Otherwise, there is a USB-C connector here that supports charging the battery, a full-size HDMI output, ethernet connector with 15% higher speed than on the D5, input for microphone and output for headphone. There is also a connector for wired remote control, and the camera supports tethering and control from Nikon’s Snapbridge app. As the camera can also transfer images to continuously, via Bluetooth.
It comes with a twin charger with room for two batteries at a time, and the camera can use a separate power supply and adapter – EH-6C with EP-6 – which is available as an option. The camera can also be controlled remotely over longer distances. Up to 120 meters with the WR-1 wireless remote control.
10 percent of approximately 1000 images were taken with single images, normal autofocus and saved as raw and jpeg files. The rest was taken at 14 bps (Ch), with follow-up focus (AF-C), and various settings for focus groups. Thus, it became extra exciting to find out how many of the images from the series footage actually became sharp.
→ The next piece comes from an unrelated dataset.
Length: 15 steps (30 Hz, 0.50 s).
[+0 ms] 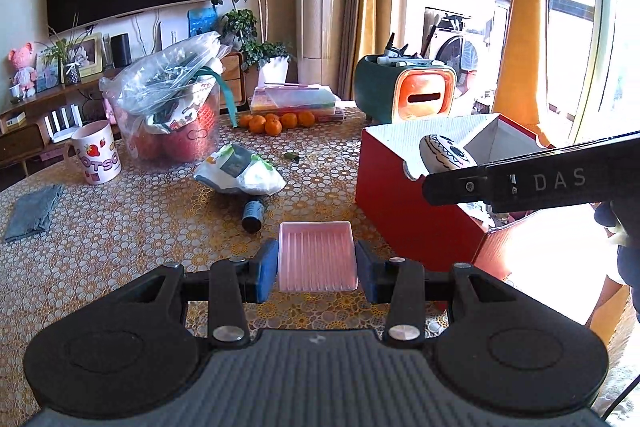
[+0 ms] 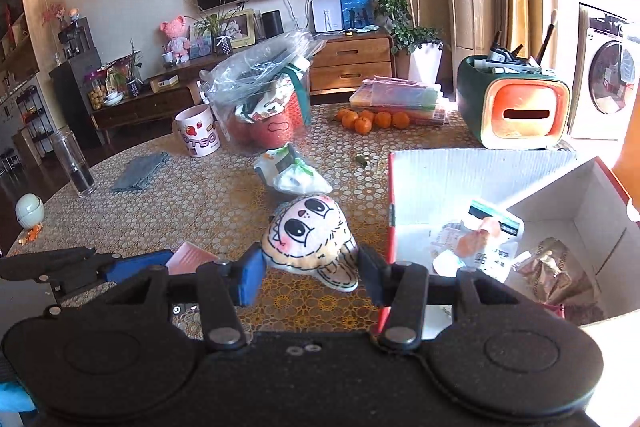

The answer is surprisingly many. Jersey-clad cyclists on anorexic racing bikes were no match for the Nikon camera’s follow-up focus. The red focal points hung like a swarm of bees in the viewfinder, and did not give up even if the cyclists disappeared for a moment behind a sign or a car. And cars are so big that it also turned out to be no challenges for the new focus module in the D6.
Birds, on the other hand, became a much bigger challenge. They are much smaller than a cyclist or football player, and far more unpredictable. Here it was possible to make the camera miss, especially if the birds moved closer to the edge of the image in the viewfinder, ie outside the focus points.
It’s really extremely good. It is difficult to say whether the autofocus is better or worse than from the EO 1DX III or a9 II. Since the firing rate is lower, the chance of more sharp images also increases. I think anyway that the difference is of an academic nature, for most photographers it is not 14 against 20 bps that is crucial anyway.
Some may care more about the image quality. It is as expected, very high, as it was on the D5 when we tested it in 2016.
The camera can take pictures up to 3.28 K ISO, just nonsense of course, because the pictures are useless even with post-processing. If you stay below 51200 ISO, it is immediately better. From there on down, the D6 is a little better at preserving sharpness and detail, than the a9 II and 1D Mark III, without the image noise being too annoying. Most will hardly be often above 24600 ISO, and from there on there is hardly any visible difference in images from the three cameras. But the Sony camera generates slightly less noise than the D6 at lower ISO values, at least up to 800-1000 ISO. It should be said that the differences here are so small, that they appear better on test boards than on ordinary pictures.
Funny enough, the camera has no 120 fps capability on video. You can shoot 30 bps series with the resolution reduced to 8 megapixels, or 60 if you can live with two Mp. On the other hand, it can record video in 4K UHD from the entire image area, and while the video quality is impeccable, the focus on live view is a bit slower and more unpredictable than it is on still images when using the viewfinder. Manual focus is the rule on video here, that is.
The professional market is a small and pointed field. For Canon, Sony and Nikon, it is important to meet the high demands of professional photographers who are constantly on the lookout for the best tool. Most of them would be very happy no matter what is in front of the camera, and the three cameras in this class deliver the sharpest images you can get in sports, wildlife and action. But the differences in practice are not so great that we imagine that Canon manages to hijack many photographers from Nikon, or vice versa. If you are used to using Nikon D3, D4, D5 and maybe D750 or D780, D6 is the next natural step. Then you get not only Nikon’s rawest sports camera, but also one of the best professional cameras right now.